Education Corner 24

Last E C our beginning teacher Navarro Navarro was offered a 5th grade teaching at Mt. St. Mary’s school. He was offered the job on a Sunday and was to begin the next day on Monday morning. He had no teacher training so he is sitting at home that Sunday night wondering just what he would do. Last E C he worried about teaching English and did a lot of praying. This week we find him still sitting and worrying—trying to figure out just what this teaching was all about.
Navarro knew that his success that year would in part depend on the 4th grade teacher. He hoped and then began to pray that the 4th grade teacher had done a good job. He hoped that these 5th graders already knew the multiplication tables, and he prayed that they could all read and write. Navarro had no idea at what level he wished them to read and write at, 5th grade level he guessed but what was a 5th grade level? With all these uncertainties and with no firm answers young Navarro resorted to prayer. He was not a particularly religious man but what else was there to do? He was not pleased with the one he had crafted but he tried it anyway. “Oh dear Lord, I do not even know what to pray for so I will just say I need a miracle or better yet I will need a series of miracles.” The young man thought that while he could not be specific about the miracles, the Lord just might hear his sounds of desperation and grant pity upon him.

At about seven that Sunday evening Navarro sat down at his kitchen table and pulled out his newly purchased briefcase. Inside was a fresh yellow legal pad, a black pen and a red one. Then with black pen in hand Navarro made a giant T on his yellow pad. On the top of the left side he put a big + with his black pen.

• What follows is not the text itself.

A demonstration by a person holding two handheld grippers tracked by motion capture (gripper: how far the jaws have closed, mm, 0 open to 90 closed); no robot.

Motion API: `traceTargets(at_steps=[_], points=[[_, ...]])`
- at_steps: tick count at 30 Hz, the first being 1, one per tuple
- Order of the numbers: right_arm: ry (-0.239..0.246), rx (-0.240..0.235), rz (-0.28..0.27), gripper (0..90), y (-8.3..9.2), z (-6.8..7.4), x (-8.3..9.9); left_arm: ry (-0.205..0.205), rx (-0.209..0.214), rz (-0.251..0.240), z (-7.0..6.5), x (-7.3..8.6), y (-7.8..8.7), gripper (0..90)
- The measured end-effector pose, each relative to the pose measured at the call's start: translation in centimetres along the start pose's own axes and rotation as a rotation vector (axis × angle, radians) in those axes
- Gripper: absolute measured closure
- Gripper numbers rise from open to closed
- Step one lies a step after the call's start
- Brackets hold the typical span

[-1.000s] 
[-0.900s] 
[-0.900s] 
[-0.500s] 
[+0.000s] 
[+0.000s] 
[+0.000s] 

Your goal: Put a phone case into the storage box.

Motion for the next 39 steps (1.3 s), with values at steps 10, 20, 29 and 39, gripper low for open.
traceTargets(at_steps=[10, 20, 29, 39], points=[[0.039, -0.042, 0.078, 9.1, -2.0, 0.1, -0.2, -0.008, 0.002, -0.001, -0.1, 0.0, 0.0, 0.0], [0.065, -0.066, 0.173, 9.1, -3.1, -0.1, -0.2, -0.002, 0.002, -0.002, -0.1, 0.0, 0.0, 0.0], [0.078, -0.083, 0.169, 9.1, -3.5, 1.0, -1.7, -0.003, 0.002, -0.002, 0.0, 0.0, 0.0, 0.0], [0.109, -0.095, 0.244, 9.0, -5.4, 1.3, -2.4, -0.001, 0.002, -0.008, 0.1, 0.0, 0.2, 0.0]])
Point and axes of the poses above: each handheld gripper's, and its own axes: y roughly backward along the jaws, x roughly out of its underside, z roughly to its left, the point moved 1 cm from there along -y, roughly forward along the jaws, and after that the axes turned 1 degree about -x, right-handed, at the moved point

On the right side of the big T he made a minus sign and for that he used his red one. With closed eyes he began to think of his elementary school teachers and pictured them in his mind. After a few minutes he recalled his high school teachers and then even the college instructors he had only recently known. He was unsure if thinking about college professors made any sense for a beginning 5th grade teacher but he included them anyway. Underneath the large plus sign he wrote in black ink the names of all of the teachers he considered good. The young man was unsure what he meant by good but he started writing names anyway. He began with his first grade teacher, Mrs. Cassettari and he added four other elementary school teachers; his third grade teacher, the sixth grade teacher (his first male teacher), the seventh and the eighth grade teacher. He remembered with a little smile having been placed out in the hallway on several occasions in Mr. Anderson’s eighth grade class for misbehaving. But Navarro remembered trying to be the class clown, and Mr. Anderson had been right to punish him by removing him from class. So even though he had been punished and angry with Mr. Anderson at the time, Mr. Anderson was still a good teacher. Navarro then added four high school teachers and one college professor to his list but even with that the list totaled only nine teachers. He remembered quite a few teachers that were okay, but somehow they did not meet his yet undefined level of good.

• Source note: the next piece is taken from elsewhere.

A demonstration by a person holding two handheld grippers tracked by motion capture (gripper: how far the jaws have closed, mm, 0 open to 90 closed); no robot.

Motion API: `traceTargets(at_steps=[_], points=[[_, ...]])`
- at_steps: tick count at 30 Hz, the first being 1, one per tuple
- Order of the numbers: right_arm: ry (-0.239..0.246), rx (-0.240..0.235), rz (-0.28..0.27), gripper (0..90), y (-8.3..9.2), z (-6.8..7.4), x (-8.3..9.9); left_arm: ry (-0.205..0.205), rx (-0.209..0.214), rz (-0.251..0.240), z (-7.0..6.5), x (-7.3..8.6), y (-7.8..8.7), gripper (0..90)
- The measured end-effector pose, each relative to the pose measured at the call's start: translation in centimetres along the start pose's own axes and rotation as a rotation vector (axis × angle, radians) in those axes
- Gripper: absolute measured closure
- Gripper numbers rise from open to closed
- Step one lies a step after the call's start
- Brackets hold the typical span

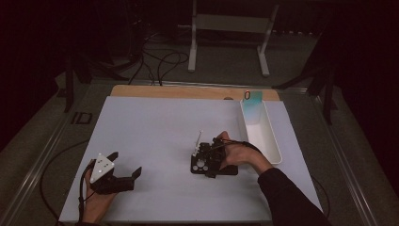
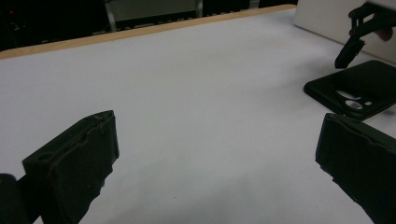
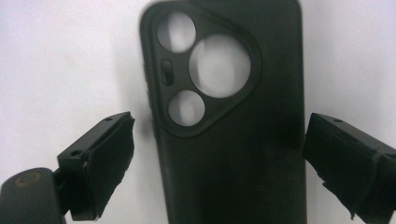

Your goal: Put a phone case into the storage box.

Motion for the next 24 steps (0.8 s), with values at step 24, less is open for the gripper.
traceTargets(at_steps=[24], points=[[-0.102, -0.031, 0.074, 10.2, -1.1, -1.1, 1.1, 0.002, -0.001, 0.000, 0.0, 0.0, 0.0, 0.0]])
Point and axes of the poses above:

He then shifted attention to the bad teachers. At first the young man thought this would be easy because the first name came immediately, Miss Maupin his 4th grade teacher. She was always paddling that poor girl Phyllis. He remembered Phyllis with her coke-bottle glasses and her stutter. Miss Maupin openly called her retarded in front of the class and told Phyllis that she belonged in a special school. After a good whacking, she often made Phyllis wear a sign that said Dunce. Navarro and his classmates quickly figured out that dunce meant retarded so most of the kids took to calling Phyllis-Dunce. Even half-blind Phyllis with her magnified eyeglasses often laughed and even referred to herself as the Dunce. Eric Fisher had said that his mother had told him that Phyllis was likely dropped on her head at birth. Eric’s mother told him that since this was the fault of a doctor or some nurse we should not make fun of Phyllis. And she had said that we should not call Phyllis “Dunce.” Mrs. Fisher said that Miss Maupin was wrong to be mistreating a retarded person. So Navarro and most of the 4th graders did not like the way Miss Maupin treated Phyllis. And Navarro never understood why Miss Maupin punished the poor girl for something that was not her fault. Miss Maupin sometimes spanked Phyllis for not doing her homework and Navarro was sure that most of the homework was impossible for poor Phyllis to complete. Certainly Navarro recalled the delight of the entire class when one Wednesday morning a permanent substitute took over for the rest of the spring semester. Miss Maupin had locked Phyllis in the classroom closet for not doing her homework and had forgotten to let her out. Luckily Phyllis was found that Tuesday evening by the school custodian as he made his nightly sweep of the classrooms. The permanent substitute never made Phyllis wear the Dunce sign and told the class not to call Phyllis “Dunce.” The young man then made his second prayer and this one was very specific—“Oh Lord, please do not have any students like poor Phyllis in tomorrow’s fifth grade...I just would not know what to do.”